AI model for augmenting images with text instructions

Page content

Black Forest Labs has released FLUX.1-Kontext-dev, an advanced image-to-image AI model that augments existing images using text instructions.

Unlike FLUX.1-dev which generates images from text alone, FLUX.1-Kontext-dev takes both an input image and a text prompt to create modified versions while preserving key elements.

gopher on a bycicle This image demonstrates FLUX.1-Kontext-dev’s ability to augment images.

The original Go mascot image:

Gopher go logo

was transformed with the instruction this gopher rides on the bicycle on the hilly road. A decent result, isn’t it?

What is FLUX.1-Kontext-dev?

FLUX.1-Kontext-dev is designed for in-context image generation and editing. Key features include:

  • Character Consistency: Preserves unique elements (like characters or objects) across multiple scenes
  • Local Editing: Modifies specific parts of an image without affecting the rest
  • Style Reference: Generates new scenes while maintaining styles from reference images
  • Image Augmentation: Transforms images based on text instructions

Installing

Prerequisites

You’ll need:

  • 16GB+ VRAM on your GPU (NVIDIA RTX recommended)
  • Python 3.8+ with pip
  • Access to Hugging Face (account and token)

Setup Steps

  1. Create a Hugging Face account at huggingface.co if you don’t have one

  2. Visit the model page: https://huggingface.co/black-forest-labs/FLUX.1-Kontext-dev

  3. Accept the license agreement (non-commercial use)
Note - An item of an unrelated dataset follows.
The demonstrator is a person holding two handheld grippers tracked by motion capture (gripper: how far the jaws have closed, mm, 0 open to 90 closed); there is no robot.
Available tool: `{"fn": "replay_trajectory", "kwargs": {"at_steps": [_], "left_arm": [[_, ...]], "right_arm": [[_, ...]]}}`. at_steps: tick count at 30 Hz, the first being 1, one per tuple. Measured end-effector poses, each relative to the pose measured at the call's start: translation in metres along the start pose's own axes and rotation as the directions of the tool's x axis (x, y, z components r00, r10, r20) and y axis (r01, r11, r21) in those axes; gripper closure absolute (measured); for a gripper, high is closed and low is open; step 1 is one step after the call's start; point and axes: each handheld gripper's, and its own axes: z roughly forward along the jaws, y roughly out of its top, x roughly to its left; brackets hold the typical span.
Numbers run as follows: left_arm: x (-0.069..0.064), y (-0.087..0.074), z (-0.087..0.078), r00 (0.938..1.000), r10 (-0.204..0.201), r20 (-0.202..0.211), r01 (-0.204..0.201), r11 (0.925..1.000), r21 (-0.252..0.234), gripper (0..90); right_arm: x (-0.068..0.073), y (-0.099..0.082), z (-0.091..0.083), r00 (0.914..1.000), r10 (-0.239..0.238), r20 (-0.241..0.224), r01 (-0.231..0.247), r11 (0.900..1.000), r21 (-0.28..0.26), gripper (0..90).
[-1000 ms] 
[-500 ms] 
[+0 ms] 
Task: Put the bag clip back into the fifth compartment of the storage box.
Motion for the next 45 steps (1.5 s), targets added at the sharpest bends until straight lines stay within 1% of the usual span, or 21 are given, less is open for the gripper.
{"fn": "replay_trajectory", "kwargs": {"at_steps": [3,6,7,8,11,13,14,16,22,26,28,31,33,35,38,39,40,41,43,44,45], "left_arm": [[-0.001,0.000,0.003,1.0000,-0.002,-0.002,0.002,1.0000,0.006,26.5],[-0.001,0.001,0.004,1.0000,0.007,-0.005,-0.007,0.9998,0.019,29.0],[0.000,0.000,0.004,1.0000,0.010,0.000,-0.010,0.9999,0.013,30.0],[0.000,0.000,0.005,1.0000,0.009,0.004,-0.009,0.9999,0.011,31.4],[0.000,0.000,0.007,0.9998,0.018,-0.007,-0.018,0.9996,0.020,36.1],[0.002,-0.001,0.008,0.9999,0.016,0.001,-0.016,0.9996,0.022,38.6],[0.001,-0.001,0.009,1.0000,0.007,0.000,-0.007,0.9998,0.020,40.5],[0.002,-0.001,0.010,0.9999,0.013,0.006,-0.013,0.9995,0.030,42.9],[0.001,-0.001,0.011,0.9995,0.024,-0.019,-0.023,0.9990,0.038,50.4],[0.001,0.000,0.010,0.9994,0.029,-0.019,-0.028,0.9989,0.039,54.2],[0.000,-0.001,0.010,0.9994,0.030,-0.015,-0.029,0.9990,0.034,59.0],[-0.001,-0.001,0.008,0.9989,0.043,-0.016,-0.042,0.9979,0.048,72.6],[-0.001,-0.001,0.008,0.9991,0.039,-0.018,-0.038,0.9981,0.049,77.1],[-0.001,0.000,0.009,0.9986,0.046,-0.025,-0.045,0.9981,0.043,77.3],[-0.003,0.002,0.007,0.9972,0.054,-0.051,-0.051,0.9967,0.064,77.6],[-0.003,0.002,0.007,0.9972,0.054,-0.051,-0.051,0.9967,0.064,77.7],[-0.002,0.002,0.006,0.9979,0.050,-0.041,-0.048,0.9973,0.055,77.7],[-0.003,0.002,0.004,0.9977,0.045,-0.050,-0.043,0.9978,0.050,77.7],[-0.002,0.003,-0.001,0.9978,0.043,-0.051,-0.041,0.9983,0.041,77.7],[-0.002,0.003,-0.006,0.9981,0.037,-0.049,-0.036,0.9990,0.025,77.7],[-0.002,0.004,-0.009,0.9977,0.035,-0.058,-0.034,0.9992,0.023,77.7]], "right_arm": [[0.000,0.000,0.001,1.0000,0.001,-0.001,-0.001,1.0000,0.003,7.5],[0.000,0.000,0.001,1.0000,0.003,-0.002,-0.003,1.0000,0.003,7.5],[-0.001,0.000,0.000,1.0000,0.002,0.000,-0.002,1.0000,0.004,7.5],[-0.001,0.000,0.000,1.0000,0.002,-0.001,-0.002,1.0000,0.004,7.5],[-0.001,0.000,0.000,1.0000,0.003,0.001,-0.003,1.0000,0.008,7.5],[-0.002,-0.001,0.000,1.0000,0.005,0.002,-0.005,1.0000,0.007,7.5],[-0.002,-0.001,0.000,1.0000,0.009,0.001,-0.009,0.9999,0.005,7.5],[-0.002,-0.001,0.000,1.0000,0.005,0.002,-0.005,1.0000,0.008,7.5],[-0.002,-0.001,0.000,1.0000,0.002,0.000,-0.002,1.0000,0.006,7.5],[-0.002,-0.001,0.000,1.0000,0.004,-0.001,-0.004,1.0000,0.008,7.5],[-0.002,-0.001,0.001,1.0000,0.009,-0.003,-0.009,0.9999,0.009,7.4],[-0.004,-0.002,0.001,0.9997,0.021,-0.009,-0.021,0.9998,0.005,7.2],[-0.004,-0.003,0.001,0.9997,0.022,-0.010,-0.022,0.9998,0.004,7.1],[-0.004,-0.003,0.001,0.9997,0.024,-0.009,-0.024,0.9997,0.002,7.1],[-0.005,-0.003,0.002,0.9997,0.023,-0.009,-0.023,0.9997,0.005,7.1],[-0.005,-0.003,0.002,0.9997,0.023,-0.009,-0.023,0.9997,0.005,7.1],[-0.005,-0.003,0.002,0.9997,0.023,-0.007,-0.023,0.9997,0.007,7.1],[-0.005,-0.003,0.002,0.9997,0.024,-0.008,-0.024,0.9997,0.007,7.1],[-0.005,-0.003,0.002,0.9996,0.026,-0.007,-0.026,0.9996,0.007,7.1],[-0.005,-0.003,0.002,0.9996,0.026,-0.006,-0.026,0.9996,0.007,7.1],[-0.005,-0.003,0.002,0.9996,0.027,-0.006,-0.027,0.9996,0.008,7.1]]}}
  4. Create a Write access token at https://huggingface.co/settings/tokens

  5. Download the model:

git clone https://huggingface.co/black-forest-labs/FLUX.1-Kontext-dev

Or use the model path directly in your code.

Installation

Install required Python packages:

pip install -U diffusers torch transformers pillow accelerate sentencepiece

Or using uv:

cd tools/fkon
uv sync

Usage

Basic Python Script

Here’s a complete example using FLUX.1-Kontext-dev:

import torch
from diffusers import FluxKontextPipeline
from PIL import Image

# Load the model
model_path = "/path/to/FLUX.1-Kontext-dev"
pipe = FluxKontextPipeline.from_pretrained(
    model_path, 
    torch_dtype=torch.bfloat16
)

# Enable CPU offloading to save VRAM
pipe.enable_model_cpu_offload()
pipe.enable_sequential_cpu_offload()

# Load your input image
input_image = Image.open("path/to/your/image.png").convert("RGB")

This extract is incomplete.